# [Assigned task]
Please return the lines below verbatim, beginning at the one that has "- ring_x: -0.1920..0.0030" and stopping after the one that has "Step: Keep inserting", and add no other lines.

**** Data provided

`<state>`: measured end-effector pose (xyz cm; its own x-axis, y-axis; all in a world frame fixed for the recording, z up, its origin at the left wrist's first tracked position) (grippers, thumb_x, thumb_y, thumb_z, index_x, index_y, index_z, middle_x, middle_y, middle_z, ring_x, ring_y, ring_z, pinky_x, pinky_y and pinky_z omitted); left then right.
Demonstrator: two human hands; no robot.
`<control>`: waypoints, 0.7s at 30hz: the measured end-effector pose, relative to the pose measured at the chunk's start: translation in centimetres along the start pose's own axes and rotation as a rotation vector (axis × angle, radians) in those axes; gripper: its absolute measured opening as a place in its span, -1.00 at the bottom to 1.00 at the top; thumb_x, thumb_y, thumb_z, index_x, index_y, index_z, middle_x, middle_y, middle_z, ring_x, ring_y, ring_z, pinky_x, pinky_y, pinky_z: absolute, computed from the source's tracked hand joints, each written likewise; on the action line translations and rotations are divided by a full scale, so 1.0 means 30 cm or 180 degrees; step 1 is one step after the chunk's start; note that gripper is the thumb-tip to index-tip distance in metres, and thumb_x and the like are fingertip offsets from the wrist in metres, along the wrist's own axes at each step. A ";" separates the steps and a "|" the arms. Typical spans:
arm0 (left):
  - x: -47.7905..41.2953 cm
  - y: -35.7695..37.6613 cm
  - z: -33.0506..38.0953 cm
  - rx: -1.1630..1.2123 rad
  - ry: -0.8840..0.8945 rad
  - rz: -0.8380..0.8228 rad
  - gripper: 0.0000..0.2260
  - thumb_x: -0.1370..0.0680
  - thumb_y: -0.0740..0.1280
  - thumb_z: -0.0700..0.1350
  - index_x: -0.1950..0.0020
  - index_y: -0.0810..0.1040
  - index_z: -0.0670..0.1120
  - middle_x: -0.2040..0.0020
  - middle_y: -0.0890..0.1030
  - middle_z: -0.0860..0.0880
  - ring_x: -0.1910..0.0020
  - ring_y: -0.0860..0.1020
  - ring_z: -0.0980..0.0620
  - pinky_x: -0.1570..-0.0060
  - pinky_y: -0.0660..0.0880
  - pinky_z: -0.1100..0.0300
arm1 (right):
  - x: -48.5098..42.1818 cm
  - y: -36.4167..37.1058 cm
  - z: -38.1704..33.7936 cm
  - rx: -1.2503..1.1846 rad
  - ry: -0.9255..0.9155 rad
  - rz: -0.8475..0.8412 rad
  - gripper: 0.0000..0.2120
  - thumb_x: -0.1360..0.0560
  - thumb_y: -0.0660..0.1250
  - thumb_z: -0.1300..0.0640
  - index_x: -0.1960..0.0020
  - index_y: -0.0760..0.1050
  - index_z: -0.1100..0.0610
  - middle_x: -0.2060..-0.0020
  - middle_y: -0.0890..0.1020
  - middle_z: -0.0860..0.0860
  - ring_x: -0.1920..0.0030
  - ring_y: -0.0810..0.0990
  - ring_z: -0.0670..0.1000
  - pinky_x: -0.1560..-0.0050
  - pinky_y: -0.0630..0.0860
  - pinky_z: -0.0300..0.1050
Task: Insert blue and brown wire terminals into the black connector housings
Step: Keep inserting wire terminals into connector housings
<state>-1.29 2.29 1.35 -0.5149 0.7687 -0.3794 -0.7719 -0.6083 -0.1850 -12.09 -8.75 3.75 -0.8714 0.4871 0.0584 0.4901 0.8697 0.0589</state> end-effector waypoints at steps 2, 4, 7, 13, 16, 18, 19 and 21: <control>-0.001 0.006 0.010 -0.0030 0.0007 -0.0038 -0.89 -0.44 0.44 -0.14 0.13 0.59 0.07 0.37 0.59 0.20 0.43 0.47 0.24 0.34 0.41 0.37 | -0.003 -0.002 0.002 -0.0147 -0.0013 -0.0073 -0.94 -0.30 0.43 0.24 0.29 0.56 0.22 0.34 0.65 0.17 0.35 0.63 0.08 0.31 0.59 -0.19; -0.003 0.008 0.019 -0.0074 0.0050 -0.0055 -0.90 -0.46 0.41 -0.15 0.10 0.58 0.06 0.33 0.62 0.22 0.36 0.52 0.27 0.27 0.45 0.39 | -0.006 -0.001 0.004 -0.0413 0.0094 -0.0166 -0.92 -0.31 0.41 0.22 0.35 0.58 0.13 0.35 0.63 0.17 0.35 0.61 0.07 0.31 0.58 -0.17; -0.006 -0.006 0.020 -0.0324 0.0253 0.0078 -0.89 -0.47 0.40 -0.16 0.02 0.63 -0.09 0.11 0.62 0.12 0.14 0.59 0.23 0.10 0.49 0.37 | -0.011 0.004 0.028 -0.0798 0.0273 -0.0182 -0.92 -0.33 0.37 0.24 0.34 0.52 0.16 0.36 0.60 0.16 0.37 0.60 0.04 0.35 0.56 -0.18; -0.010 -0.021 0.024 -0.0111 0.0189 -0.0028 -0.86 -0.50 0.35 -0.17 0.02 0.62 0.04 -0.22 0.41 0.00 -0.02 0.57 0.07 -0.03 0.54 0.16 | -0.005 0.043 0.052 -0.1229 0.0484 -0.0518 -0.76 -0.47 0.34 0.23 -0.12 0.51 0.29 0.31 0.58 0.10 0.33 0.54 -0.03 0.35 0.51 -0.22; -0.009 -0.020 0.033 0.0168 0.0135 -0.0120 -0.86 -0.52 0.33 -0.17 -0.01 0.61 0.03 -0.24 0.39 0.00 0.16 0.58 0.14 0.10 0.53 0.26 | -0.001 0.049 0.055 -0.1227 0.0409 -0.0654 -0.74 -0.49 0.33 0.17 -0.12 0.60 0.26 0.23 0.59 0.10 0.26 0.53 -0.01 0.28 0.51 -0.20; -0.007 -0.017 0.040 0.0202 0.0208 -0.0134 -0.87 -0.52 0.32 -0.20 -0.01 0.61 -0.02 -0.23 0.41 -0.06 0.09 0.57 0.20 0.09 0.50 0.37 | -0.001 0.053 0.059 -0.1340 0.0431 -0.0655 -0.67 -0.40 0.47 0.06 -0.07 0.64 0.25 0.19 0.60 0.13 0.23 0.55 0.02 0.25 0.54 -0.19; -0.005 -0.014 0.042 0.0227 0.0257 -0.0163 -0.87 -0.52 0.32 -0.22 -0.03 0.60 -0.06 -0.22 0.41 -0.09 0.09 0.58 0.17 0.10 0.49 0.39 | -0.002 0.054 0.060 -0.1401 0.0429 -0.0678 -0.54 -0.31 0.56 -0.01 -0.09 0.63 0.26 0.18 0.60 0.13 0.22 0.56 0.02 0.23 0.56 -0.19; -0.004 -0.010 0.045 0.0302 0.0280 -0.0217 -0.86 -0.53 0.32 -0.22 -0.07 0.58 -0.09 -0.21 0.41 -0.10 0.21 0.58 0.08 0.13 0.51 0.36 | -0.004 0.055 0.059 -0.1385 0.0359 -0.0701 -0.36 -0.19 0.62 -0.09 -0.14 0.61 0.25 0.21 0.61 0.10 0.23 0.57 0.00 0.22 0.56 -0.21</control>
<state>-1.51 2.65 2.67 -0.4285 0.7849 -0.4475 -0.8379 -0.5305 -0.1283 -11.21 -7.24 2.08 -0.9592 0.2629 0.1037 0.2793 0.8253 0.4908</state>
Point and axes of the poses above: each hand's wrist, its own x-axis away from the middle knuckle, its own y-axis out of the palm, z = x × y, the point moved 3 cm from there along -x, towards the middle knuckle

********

# [Solution to this task]
  - ring_x: -0.1920..0.0030
  - ring_y: -0.0810..0.0990
  - ring_z: -0.0670..0.1000
  - pinky_x: -0.1560..-0.0050
  - pinky_y: -0.0630..0.0860
  - pinky_z: -0.0300..0.1050
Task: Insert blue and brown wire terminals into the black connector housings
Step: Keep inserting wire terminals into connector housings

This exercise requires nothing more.